[Data entries]
-- Opening Marker --

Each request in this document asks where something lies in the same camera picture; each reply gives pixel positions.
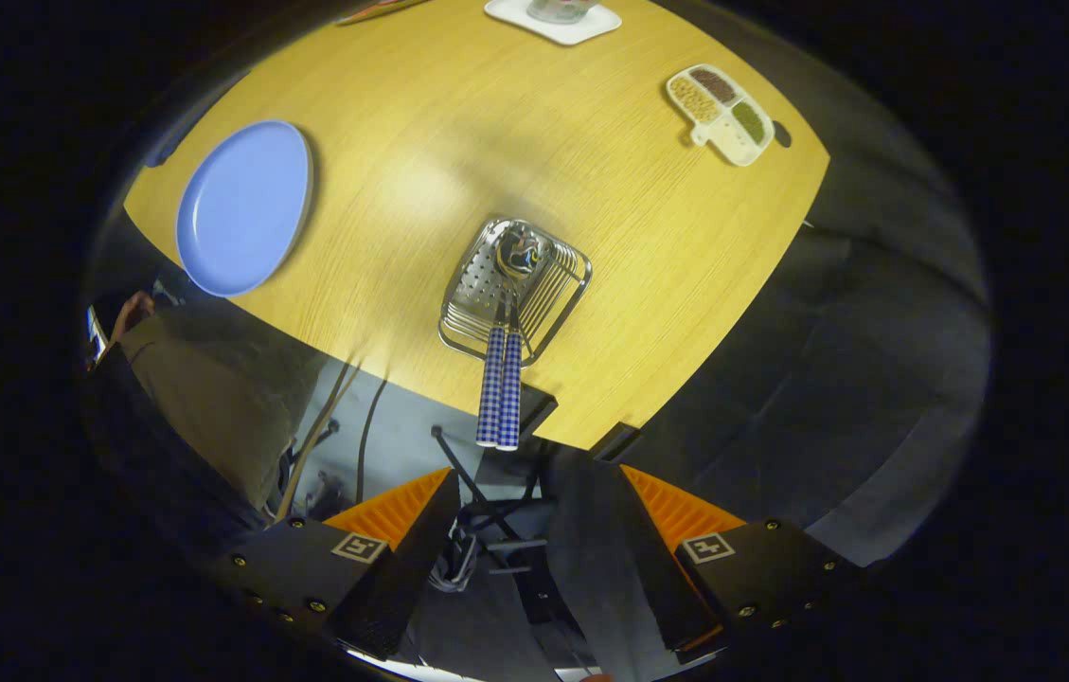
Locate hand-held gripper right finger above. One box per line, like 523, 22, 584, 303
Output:
619, 463, 866, 664

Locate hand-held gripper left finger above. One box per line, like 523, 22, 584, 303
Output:
212, 467, 461, 662

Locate fork with blue checked handle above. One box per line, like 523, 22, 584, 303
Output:
497, 294, 526, 452

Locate spoon with blue checked handle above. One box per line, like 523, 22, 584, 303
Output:
476, 225, 546, 448

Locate black tripod stand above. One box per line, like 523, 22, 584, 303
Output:
430, 425, 554, 579

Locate person's khaki trousers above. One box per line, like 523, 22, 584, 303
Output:
122, 303, 331, 512

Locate smartphone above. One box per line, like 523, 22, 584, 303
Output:
84, 303, 111, 366

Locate blue round plate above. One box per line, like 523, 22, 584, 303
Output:
175, 119, 314, 298

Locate white divided bean tray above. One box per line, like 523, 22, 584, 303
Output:
666, 63, 775, 168

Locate plate of toy food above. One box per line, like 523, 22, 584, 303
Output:
335, 0, 431, 27

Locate white square coaster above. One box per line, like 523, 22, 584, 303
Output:
484, 0, 623, 46

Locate small clear drink bottle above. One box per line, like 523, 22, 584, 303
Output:
526, 0, 599, 26

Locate black floor cable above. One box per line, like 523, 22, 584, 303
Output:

-- Closing Marker --

## WHAT IS NEEDED
Output the entries exactly as they appear, with no pictures included.

## ANSWER AREA
Each request in this document asks where something lies in the same camera picture; each reply gives pixel positions.
Locate hand-held gripper right finger above. One box per line, like 523, 22, 584, 303
Output:
619, 463, 866, 664

Locate hand-held gripper left finger above. One box per line, like 523, 22, 584, 303
Output:
212, 467, 461, 662

Locate fork with blue checked handle above. One box per line, like 523, 22, 584, 303
Output:
497, 294, 526, 452

Locate spoon with blue checked handle above. One box per line, like 523, 22, 584, 303
Output:
476, 225, 546, 448

Locate black tripod stand above. One box per line, like 523, 22, 584, 303
Output:
430, 425, 554, 579

Locate person's khaki trousers above. One box per line, like 523, 22, 584, 303
Output:
122, 303, 331, 512

Locate smartphone above. One box per line, like 523, 22, 584, 303
Output:
84, 303, 111, 366

Locate blue round plate above. One box per line, like 523, 22, 584, 303
Output:
175, 119, 314, 298

Locate white divided bean tray above. One box per line, like 523, 22, 584, 303
Output:
666, 63, 775, 168

Locate plate of toy food above. One box per line, like 523, 22, 584, 303
Output:
335, 0, 431, 27

Locate white square coaster above. One box per line, like 523, 22, 584, 303
Output:
484, 0, 623, 46

Locate small clear drink bottle above. One box per line, like 523, 22, 584, 303
Output:
526, 0, 599, 26

Locate black floor cable above. One box per line, like 523, 22, 584, 303
Output:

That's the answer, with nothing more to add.